- **WHAT YOU SHOULD DO**: When you reach the line with "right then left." in the listing below, transcribe it and each line after it up to and including the line with "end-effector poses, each", exactly and with nothing else.

══ DATA SHOWN ══

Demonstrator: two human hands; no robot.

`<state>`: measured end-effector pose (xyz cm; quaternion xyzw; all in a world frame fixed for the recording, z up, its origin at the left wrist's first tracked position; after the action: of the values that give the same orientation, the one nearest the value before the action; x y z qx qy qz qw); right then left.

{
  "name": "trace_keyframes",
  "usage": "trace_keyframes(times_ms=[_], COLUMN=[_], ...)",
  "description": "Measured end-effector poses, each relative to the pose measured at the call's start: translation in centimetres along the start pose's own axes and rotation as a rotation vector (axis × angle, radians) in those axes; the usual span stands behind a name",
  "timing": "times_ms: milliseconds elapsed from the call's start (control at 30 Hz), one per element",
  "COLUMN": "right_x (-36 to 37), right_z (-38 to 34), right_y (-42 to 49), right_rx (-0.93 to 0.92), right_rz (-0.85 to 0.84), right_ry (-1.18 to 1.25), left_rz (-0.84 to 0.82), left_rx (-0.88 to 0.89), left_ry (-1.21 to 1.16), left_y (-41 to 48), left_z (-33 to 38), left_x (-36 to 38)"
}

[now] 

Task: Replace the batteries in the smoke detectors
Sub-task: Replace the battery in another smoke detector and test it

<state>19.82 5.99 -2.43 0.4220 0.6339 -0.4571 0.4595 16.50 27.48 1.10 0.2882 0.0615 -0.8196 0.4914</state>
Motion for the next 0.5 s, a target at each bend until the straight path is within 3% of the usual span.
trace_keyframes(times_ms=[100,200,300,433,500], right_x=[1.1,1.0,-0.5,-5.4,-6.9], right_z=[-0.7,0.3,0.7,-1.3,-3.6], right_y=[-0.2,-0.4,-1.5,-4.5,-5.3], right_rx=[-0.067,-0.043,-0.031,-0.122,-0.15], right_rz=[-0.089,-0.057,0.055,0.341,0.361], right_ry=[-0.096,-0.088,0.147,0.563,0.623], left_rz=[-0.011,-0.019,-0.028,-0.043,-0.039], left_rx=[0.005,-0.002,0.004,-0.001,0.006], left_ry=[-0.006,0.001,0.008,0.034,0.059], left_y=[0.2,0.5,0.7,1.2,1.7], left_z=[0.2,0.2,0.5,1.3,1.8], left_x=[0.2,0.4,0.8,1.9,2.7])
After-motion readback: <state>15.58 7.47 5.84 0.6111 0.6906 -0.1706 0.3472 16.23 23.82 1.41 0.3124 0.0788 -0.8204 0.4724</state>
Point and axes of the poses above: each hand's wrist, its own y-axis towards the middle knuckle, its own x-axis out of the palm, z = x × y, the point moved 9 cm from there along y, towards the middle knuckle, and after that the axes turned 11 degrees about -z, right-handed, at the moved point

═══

- **TASK RESULT**:
`<state>`: measured end-effector pose (xyz cm; quaternion xyzw; all in a world frame fixed for the recording, z up, its origin at the left wrist's first tracked position; after the action: of the values that give the same orientation, the one nearest the value before the action; x y z qx qy qz qw); right then left.

{
  "name": "trace_keyframes",
  "usage": "trace_keyframes(times_ms=[_], COLUMN=[_], ...)",
  "description": "Measured end-effector poses, each relative to the pose measured at the call's start: translation in centimetres along the start pose's own axes and rotation as a rotation vector (axis × angle, radians) in those axes; the usual span stands behind a name",

Exercise complete, with nothing further to add.